I had been feeling like we'd been given a diagnosis , and then been sent away to work things out for ourselves. Yes, we were given a bit of bumph to read at home, leaflets and such, but most of them just wrote about things I had already found out myself. I don't exactly know what I was expecting, and maybe I was a bit naive to expect anything at all, but I just thought there would be more support initially. The few months after diagnosis can be challenging. No, diagnosis does not change your child, and yes things will go on as they did before, and having the confirmed diagnosis definitely gives you a lot more to think about. There are so many questions I would liked to have asked, but didn't know who I could contact for advice, other than parent groups.

During the summer I was invited to a 'parent training workshop', and I was excited to learn as much as I could, but came home disappointed. The content of the training was purely about what the condition is, basically the stuff that was in the leaflets they had given at diagnosis, just with a bit more padding.
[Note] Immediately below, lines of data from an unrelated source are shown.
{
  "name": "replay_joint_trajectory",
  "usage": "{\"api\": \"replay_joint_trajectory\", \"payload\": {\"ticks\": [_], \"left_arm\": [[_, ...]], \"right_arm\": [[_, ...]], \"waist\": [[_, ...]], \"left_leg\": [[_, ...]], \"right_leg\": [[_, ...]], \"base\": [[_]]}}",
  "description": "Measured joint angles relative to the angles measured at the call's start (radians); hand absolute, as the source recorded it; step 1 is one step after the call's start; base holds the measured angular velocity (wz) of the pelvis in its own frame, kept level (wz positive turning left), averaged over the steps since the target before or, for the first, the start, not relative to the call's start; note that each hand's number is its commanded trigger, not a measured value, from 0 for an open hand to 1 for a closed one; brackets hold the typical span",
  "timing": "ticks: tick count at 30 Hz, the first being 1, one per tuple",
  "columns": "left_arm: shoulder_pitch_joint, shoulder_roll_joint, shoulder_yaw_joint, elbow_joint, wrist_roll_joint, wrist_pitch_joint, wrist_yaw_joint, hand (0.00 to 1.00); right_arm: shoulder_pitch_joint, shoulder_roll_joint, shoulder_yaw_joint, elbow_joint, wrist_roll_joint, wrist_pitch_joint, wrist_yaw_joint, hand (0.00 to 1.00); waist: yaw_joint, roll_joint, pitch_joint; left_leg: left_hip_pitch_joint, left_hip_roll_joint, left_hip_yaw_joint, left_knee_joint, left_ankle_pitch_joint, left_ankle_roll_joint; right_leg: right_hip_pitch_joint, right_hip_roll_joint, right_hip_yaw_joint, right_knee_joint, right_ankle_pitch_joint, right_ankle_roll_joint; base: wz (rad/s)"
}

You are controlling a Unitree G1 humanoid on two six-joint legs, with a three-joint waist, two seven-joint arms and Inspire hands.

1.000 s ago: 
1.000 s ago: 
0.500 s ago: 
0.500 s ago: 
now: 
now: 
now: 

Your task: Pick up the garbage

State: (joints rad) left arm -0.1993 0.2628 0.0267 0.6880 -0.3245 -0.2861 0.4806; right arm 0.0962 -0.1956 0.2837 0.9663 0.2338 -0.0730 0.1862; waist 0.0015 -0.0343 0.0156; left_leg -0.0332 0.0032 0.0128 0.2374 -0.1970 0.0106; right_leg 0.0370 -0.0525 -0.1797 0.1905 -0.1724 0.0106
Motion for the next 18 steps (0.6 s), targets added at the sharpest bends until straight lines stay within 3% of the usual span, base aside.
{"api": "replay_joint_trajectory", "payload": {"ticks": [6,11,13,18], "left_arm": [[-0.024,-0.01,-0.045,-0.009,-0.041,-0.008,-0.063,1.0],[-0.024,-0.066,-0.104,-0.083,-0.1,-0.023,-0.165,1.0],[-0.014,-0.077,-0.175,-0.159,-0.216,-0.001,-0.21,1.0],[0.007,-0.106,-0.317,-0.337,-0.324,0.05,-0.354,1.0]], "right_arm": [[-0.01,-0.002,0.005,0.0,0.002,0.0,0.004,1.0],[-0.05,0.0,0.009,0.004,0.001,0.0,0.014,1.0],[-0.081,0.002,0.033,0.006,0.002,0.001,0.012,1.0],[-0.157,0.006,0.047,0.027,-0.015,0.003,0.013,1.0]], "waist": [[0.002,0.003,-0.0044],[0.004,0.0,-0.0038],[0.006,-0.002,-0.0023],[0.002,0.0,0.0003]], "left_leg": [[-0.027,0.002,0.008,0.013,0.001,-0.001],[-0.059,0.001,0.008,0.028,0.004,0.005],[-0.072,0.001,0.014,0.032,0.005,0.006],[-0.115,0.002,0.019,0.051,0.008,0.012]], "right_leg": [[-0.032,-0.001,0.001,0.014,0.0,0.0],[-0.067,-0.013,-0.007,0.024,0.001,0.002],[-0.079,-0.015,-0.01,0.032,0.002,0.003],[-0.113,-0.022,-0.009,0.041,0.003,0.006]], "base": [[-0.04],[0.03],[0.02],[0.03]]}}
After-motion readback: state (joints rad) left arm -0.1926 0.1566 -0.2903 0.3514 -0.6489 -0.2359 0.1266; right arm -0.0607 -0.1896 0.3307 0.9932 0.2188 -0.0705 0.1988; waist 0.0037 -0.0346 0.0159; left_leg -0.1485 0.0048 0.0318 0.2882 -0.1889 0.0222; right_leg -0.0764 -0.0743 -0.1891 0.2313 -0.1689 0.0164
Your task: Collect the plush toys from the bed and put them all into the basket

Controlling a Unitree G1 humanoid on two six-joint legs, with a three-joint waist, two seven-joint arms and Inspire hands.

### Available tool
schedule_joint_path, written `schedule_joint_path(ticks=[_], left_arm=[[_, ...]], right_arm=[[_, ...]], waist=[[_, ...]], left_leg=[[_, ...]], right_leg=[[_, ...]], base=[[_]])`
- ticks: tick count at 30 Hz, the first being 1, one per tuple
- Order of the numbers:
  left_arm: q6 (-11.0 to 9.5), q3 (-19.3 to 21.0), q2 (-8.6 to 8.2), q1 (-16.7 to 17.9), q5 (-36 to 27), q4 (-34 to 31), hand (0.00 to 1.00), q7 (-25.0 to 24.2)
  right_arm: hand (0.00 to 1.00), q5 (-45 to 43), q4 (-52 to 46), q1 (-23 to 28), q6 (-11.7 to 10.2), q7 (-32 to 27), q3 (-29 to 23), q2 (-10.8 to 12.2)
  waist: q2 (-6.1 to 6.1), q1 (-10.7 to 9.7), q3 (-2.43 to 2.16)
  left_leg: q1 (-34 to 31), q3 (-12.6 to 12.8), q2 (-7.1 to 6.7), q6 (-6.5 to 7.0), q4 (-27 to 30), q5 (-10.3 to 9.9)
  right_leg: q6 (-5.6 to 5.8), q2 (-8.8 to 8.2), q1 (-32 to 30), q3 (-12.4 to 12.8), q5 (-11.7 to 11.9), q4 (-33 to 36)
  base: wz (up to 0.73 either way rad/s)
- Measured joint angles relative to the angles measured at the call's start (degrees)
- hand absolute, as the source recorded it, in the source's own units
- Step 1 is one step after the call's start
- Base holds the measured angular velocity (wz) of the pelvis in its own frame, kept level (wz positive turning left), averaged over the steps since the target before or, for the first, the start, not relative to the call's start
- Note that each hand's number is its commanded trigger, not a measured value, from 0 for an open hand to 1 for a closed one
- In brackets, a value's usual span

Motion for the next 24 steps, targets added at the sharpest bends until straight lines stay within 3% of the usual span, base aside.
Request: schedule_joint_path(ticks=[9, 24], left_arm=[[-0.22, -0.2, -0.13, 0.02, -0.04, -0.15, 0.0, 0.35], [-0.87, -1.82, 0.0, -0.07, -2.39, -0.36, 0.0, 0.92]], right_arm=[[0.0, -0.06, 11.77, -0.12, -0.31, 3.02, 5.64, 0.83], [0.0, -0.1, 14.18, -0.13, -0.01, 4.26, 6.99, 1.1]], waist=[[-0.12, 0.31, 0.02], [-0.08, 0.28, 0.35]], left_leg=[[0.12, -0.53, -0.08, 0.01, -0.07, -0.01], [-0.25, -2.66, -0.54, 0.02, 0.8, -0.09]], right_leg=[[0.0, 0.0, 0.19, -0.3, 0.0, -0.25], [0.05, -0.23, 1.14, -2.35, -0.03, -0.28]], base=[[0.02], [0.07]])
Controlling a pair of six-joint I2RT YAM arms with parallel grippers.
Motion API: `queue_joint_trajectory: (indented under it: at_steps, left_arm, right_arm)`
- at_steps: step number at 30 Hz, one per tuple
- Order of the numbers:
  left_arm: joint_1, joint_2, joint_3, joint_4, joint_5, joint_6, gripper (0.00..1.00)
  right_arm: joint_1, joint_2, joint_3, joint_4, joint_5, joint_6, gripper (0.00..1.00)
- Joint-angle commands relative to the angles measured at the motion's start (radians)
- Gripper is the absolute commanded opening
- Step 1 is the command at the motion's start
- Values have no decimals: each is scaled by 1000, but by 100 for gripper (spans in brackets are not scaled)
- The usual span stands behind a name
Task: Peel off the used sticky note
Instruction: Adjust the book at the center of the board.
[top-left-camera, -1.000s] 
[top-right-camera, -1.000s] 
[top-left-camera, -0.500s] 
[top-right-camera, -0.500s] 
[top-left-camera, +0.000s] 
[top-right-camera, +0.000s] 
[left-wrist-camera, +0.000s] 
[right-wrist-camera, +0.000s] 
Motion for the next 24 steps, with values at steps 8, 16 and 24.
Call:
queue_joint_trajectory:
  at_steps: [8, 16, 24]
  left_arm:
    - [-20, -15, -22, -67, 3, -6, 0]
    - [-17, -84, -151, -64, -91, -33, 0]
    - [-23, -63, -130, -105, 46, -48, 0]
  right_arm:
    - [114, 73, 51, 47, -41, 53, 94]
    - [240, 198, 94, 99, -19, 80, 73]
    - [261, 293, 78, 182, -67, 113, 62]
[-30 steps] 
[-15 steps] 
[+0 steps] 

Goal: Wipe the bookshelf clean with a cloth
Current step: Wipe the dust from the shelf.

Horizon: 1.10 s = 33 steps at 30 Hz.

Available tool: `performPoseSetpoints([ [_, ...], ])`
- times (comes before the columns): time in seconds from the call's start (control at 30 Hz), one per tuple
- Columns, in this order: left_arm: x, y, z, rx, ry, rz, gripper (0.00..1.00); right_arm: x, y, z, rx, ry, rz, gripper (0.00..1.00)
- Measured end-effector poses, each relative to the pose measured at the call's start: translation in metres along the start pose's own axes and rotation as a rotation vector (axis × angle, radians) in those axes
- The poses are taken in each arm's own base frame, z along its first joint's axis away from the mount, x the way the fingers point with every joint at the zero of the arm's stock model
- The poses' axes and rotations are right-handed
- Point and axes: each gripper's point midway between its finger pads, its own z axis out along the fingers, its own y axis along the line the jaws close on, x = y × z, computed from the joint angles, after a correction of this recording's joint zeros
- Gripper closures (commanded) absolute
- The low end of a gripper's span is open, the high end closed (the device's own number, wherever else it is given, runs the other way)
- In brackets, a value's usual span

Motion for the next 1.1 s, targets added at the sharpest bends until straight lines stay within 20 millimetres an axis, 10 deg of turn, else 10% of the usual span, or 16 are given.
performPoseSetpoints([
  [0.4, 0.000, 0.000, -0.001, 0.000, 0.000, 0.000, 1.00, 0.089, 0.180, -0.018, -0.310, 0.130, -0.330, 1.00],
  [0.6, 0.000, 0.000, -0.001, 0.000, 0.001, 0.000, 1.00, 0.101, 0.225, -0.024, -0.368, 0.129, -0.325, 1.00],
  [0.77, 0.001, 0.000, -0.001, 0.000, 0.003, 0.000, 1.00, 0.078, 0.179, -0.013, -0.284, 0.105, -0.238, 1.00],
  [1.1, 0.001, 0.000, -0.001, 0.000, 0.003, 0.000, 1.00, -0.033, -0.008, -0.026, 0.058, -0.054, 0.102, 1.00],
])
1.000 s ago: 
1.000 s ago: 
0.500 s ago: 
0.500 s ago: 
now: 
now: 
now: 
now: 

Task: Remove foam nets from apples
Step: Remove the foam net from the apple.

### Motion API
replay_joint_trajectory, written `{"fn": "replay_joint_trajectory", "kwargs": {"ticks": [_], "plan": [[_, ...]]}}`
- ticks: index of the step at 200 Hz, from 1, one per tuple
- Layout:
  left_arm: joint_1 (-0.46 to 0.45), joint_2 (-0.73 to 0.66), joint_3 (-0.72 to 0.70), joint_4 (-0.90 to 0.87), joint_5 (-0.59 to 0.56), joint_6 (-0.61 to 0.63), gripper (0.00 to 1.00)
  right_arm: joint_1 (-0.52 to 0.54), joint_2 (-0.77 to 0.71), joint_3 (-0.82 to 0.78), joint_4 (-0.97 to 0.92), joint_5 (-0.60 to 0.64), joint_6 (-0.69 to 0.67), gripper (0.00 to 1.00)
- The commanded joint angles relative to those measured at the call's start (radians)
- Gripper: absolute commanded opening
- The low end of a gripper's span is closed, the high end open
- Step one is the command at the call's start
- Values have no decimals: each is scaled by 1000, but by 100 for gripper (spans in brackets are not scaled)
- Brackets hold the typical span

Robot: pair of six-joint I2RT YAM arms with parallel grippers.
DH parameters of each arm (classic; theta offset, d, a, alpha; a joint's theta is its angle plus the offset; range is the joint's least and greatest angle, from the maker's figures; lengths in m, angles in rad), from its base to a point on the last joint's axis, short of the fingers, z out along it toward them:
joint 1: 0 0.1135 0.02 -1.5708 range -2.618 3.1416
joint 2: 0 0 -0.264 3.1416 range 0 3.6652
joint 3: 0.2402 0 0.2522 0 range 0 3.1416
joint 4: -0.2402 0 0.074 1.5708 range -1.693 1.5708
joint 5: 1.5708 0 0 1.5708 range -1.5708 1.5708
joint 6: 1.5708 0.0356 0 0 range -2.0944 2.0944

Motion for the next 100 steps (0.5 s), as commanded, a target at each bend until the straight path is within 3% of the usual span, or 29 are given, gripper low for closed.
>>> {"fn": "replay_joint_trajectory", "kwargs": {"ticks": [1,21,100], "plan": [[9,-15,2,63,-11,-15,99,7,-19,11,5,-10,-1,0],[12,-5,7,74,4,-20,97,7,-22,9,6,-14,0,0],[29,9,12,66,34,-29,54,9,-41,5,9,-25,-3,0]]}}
All of it was things I had already learned via the National Autistic Society website, or books that I head read.

At our very first appointment with the pead, when the first mention of autism came about, I will admit I knew very little about it. We were given the name of an ASD specialist who had published some very informative books, which I borrowed from the library the next day. As the months passed by, and more and more arrows started pointing to ASD, I spent many an evening on the NAS website, trying to gain as good an understanding of the condition as I could, so that when the diagnosis finally came, we knew what we were dealing with.

Isn't this is what most parents would do? Surely no one is getting through the lengthy diagnosis progress without doing a bit of investigating for themselves?

Maybe the training would have been helpful to families who had recently been referred for diagnosis to learn a bit more about what they were being referred for, but I just feel that for families who had already received a diagnosis, it was a bit too basic. Or maybe there's something wrong with me, and I spent too much time reading about ASD, I don't know? Maybe I'm being ignorant to the fact that other parents may not have knows quite as much as me? Either way, I left feeling totally disappointed. ( I should add, the training day would have been perfect for other family members, like grandparents, to learn more about ASD, because it was full of information, just not the right info for me.)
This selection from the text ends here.